Read the records and gather each line that includes "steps".
::::::::
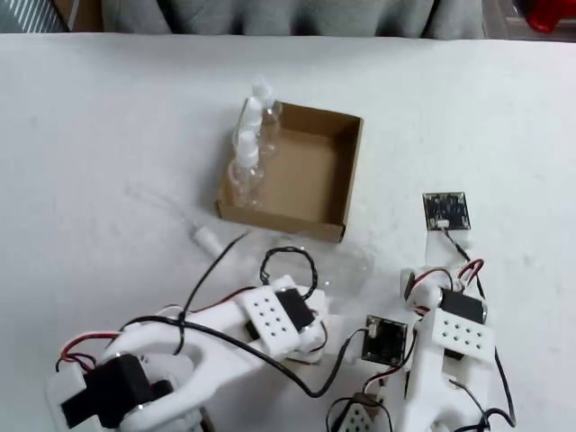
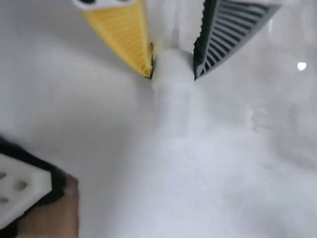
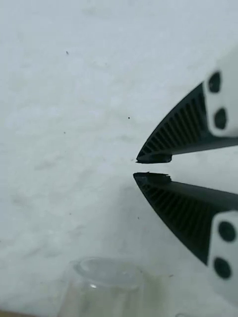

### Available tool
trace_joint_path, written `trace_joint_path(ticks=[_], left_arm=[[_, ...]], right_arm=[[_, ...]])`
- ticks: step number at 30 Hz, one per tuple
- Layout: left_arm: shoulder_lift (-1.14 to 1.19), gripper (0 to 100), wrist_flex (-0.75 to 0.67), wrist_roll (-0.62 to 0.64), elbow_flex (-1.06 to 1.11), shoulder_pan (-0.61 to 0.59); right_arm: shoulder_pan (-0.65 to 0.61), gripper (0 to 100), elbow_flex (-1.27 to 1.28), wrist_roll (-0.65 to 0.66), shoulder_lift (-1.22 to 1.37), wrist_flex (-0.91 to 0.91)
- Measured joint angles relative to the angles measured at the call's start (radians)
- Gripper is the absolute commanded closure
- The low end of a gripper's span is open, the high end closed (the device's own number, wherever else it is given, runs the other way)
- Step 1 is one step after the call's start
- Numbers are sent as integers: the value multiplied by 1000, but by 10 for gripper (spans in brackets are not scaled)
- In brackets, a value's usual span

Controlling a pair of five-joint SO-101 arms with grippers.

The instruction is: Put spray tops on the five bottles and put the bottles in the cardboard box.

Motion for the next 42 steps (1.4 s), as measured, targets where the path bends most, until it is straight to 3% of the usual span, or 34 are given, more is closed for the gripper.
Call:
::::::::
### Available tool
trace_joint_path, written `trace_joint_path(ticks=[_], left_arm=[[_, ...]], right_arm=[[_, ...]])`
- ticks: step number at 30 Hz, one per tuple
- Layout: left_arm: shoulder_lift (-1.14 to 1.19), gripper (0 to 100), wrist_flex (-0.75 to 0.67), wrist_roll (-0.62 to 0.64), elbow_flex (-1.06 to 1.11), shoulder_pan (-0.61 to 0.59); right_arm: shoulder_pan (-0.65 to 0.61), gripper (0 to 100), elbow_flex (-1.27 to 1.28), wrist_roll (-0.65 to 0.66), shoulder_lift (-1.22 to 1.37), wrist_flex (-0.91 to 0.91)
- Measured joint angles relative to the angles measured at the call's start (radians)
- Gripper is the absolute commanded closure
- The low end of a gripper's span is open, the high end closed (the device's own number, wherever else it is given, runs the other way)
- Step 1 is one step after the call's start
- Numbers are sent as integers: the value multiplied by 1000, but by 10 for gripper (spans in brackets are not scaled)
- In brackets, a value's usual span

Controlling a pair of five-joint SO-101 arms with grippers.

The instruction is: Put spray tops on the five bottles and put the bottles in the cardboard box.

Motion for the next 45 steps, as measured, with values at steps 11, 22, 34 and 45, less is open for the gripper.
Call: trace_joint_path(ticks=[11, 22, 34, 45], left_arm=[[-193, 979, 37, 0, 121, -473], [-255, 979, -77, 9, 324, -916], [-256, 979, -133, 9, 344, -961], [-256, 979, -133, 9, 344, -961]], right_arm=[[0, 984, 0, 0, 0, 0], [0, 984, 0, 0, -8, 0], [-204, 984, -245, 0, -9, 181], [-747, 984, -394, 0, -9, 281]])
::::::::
# Task result
Motion for the next 42 steps (1.4 s), as measured, targets where the path bends most, until it is straight to 3% of the usual span, or 34 are given, more is closed for the gripper.
Motion for the next 45 steps, as measured, with values at steps 11, 22, 34 and 45, less is open for the gripper.

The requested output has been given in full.